ASSIGNMENT: Every line in the data below that holds "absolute" should be found and copied.

(Data extracted from a collection)

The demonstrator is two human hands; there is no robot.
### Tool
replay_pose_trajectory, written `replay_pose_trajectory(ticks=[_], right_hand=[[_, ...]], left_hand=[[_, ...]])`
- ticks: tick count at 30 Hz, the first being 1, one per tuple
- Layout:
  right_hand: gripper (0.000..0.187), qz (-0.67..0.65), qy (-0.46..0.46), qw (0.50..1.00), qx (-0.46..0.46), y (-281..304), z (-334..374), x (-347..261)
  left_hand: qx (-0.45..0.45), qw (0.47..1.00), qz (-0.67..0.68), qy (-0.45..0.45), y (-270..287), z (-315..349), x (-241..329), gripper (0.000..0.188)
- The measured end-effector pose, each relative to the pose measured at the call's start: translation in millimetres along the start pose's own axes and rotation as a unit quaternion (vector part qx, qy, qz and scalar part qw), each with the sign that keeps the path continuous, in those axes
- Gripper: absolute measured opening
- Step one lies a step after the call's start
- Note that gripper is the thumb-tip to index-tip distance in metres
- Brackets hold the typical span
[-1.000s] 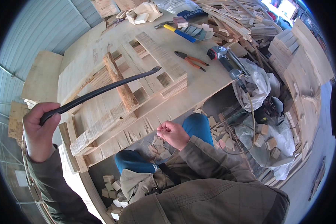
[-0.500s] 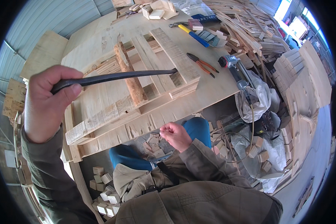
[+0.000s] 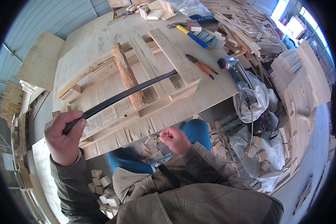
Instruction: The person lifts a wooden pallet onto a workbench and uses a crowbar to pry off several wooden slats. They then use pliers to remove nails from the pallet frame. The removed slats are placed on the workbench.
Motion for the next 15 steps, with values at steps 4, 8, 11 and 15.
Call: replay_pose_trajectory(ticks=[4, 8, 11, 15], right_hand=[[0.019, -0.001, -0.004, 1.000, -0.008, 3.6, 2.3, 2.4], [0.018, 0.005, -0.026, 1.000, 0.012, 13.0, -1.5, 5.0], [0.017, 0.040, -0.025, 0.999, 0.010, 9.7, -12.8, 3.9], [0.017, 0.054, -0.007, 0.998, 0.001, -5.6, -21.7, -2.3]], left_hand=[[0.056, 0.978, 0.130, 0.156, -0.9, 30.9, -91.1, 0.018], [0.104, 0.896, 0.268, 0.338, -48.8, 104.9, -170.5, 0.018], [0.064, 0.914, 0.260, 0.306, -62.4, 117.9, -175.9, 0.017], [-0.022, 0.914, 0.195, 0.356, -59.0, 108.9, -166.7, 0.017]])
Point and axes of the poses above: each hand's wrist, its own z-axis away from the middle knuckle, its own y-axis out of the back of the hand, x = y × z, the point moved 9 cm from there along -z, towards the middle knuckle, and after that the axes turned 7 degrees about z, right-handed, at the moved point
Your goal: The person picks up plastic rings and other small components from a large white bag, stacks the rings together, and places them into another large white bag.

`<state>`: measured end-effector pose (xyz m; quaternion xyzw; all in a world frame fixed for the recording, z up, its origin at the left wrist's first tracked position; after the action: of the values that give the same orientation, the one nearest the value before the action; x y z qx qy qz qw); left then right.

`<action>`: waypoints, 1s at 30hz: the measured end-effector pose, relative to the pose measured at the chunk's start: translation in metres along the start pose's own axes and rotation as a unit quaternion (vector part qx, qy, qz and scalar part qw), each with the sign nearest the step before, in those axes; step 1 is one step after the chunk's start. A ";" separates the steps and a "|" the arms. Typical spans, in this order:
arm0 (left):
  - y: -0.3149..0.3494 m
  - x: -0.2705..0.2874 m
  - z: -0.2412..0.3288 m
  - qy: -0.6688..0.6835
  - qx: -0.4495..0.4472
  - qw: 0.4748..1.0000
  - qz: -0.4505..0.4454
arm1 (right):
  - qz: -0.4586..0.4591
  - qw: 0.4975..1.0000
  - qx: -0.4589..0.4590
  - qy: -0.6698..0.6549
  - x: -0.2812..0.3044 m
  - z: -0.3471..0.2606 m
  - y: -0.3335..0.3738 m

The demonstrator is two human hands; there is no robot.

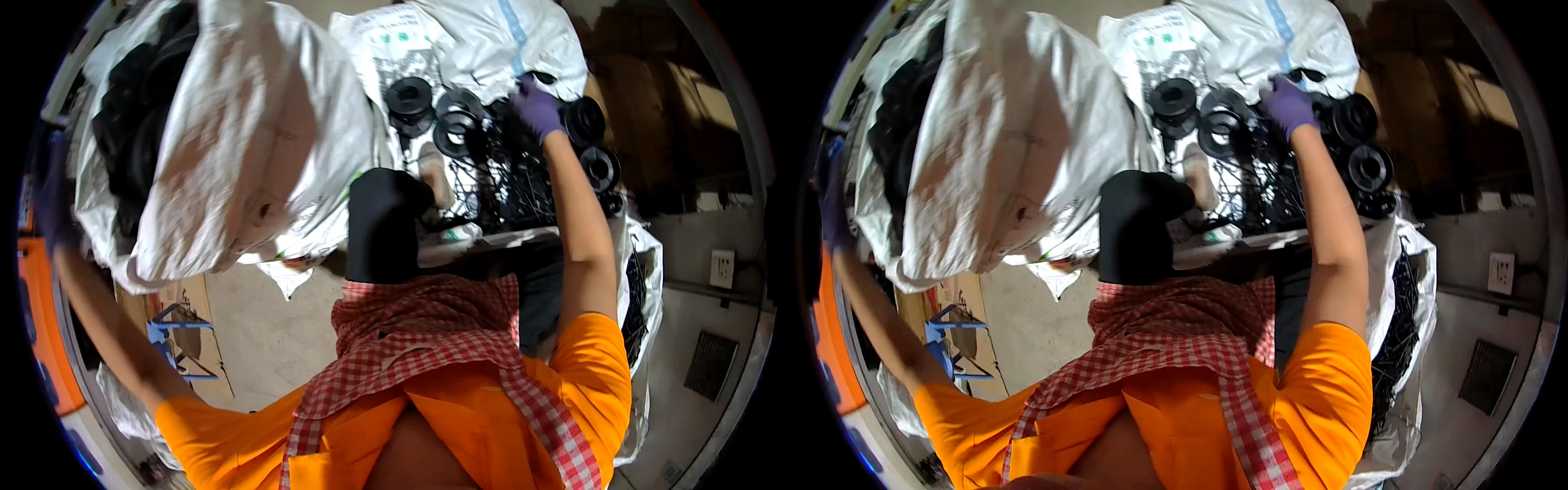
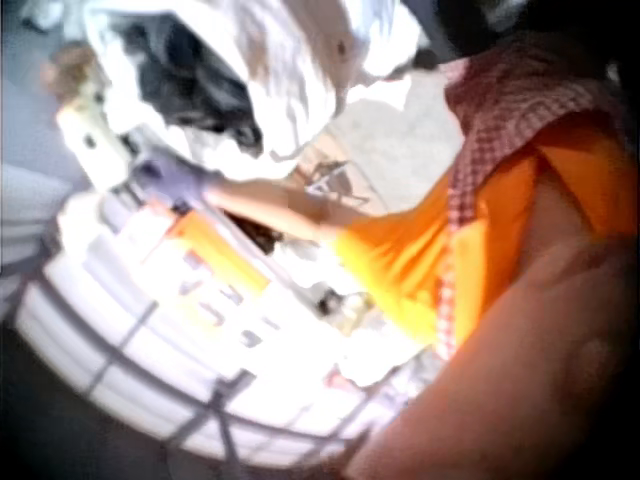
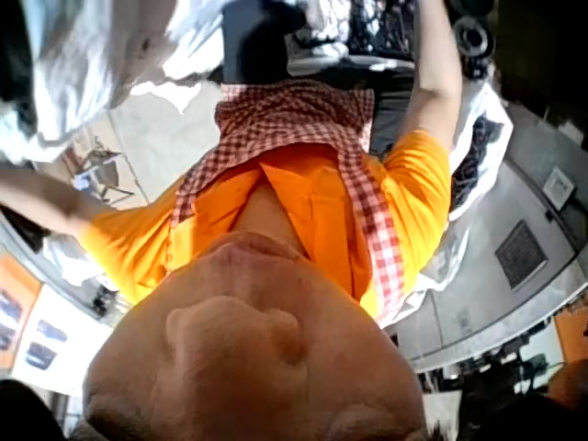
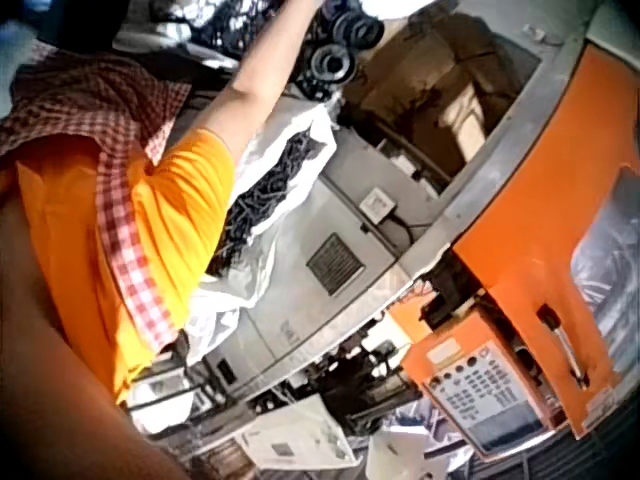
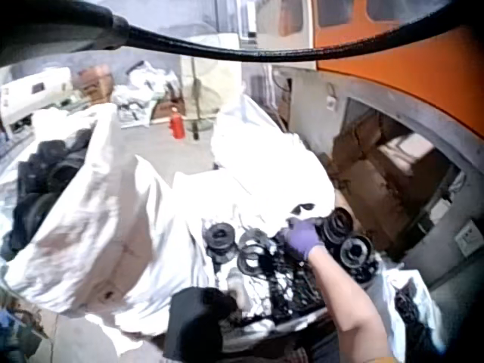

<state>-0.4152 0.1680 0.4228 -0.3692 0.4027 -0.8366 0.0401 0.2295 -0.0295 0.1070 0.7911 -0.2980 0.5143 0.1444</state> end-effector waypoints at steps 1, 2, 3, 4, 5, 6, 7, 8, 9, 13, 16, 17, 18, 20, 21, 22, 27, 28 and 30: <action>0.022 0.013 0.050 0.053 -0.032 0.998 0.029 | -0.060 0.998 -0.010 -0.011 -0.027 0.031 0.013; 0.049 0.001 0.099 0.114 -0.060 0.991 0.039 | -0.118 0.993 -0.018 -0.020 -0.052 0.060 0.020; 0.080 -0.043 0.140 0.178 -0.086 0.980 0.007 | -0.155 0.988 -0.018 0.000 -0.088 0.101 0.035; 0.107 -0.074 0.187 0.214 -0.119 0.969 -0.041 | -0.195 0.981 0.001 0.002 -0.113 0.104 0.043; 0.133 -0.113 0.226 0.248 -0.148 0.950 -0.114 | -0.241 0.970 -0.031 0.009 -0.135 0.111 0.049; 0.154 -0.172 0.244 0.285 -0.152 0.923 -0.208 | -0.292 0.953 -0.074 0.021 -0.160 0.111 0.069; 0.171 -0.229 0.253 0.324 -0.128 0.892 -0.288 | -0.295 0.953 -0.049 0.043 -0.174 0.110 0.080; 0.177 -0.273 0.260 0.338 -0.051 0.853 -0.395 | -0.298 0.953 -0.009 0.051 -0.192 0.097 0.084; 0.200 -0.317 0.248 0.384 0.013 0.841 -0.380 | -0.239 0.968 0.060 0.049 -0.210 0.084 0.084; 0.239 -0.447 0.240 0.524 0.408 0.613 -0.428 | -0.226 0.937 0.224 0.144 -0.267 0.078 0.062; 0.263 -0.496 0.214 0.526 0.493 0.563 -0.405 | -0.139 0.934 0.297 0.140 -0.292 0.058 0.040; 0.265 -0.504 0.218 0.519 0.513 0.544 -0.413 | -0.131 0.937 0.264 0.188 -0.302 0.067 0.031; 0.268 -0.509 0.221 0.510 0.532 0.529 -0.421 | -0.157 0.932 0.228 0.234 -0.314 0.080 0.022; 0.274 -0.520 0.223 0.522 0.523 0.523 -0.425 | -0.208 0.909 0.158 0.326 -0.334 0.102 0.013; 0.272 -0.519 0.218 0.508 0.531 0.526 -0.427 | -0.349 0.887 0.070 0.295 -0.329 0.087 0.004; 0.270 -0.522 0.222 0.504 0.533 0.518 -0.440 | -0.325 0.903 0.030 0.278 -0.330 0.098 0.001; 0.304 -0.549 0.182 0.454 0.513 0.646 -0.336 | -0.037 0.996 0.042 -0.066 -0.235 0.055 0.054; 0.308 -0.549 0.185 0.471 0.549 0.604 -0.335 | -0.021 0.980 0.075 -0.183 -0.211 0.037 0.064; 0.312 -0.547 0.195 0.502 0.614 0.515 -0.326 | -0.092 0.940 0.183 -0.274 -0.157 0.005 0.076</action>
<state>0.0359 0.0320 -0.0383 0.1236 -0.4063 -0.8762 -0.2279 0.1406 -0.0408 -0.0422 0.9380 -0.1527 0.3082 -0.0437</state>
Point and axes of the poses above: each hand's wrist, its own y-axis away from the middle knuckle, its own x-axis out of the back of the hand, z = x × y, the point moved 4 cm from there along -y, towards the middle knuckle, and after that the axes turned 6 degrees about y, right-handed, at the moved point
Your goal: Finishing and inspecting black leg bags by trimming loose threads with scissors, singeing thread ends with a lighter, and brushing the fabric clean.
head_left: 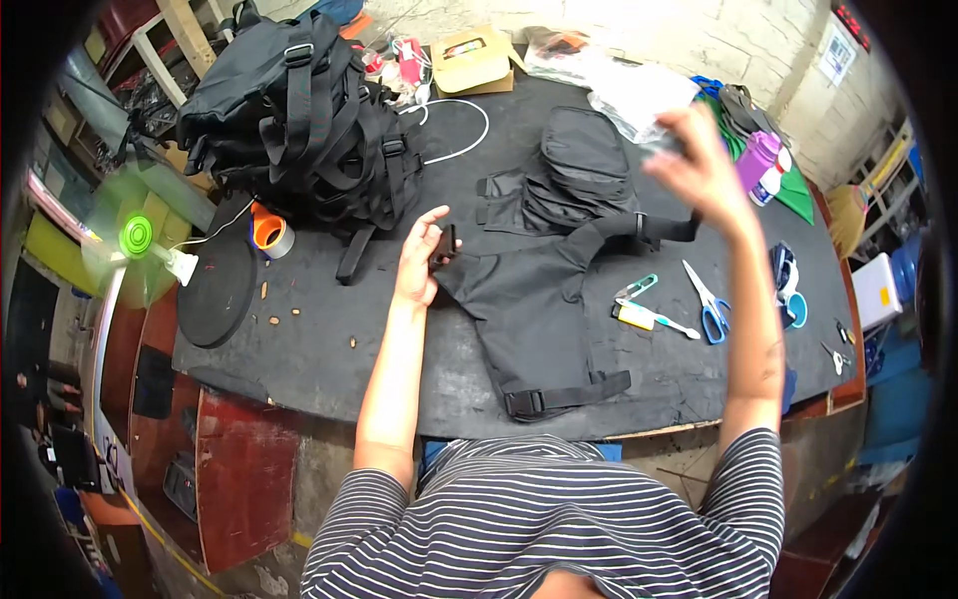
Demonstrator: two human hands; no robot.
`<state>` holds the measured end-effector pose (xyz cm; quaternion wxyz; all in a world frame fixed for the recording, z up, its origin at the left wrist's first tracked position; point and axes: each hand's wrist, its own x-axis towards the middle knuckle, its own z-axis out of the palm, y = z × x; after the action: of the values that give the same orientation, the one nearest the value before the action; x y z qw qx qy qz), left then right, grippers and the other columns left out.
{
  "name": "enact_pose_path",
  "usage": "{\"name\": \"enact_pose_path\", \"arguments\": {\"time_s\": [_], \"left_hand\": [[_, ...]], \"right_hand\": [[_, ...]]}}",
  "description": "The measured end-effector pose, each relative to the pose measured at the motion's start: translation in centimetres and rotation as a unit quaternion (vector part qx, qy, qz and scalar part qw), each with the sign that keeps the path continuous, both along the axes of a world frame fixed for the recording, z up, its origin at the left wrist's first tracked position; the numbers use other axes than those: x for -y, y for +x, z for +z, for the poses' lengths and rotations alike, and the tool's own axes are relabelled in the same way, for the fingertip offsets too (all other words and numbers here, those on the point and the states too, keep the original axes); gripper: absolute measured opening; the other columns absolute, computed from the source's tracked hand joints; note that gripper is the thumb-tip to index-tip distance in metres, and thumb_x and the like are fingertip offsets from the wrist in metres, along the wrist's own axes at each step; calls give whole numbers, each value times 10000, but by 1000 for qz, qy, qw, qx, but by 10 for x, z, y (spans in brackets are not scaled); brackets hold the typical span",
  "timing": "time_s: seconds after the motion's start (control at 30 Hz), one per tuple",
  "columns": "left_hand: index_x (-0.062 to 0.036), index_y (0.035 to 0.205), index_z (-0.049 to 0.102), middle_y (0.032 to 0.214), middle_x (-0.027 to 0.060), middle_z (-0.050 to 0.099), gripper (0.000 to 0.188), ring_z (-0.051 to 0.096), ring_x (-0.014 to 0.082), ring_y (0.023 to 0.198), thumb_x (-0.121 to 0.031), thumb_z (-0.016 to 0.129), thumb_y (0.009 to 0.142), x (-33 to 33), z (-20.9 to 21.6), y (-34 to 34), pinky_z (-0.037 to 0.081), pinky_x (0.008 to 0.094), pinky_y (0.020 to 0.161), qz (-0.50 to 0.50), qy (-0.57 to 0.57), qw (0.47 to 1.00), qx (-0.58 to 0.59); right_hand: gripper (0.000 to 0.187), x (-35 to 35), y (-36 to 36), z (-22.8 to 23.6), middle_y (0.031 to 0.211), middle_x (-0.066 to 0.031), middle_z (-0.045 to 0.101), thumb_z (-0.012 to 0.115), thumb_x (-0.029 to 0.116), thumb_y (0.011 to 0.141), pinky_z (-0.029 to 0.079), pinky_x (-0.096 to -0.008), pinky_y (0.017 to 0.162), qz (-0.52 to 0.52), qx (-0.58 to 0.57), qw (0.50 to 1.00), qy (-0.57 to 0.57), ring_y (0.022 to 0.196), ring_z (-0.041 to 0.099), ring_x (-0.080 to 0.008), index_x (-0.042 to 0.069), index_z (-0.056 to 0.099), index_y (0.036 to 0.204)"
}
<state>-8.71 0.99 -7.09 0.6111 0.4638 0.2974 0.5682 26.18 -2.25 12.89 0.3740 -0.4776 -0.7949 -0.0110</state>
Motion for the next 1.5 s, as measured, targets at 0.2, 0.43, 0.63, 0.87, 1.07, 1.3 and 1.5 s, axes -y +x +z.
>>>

OUTPUT OF THE TASK:
- Gripper: absolute measured opening
  "description": "The measured end-effector pose, each relative to the pose measured at the motion's start: translation in centimetres and rotation as a unit quaternion (vector part qx, qy, qz and scalar part qw), each with the sign that keeps the path continuous, both along the axes of a world frame fixed for the recording, z up, its origin at the left wrist's first tracked position; the numbers use other axes than those: x for -y, y for +x, z for +z, for the poses' lengths and rotations alike, and the tool's own axes are relabelled in the same way, for the fingertip offsets too (all other words and numbers here, those on the point and the states too, keep the original axes); gripper: absolute measured opening; the other columns absolute, computed from the source's tracked hand joints; note that gripper is the thumb-tip to index-tip distance in metres, and thumb_x and the like are fingertip offsets from the wrist in metres, along the wrist's own axes at each step; calls give whole numbers, each value times 10000, but by 1000 for qz, qy, qw, qx, but by 10 for x, z, y (spans in brackets are not scaled); brackets hold the typical span",

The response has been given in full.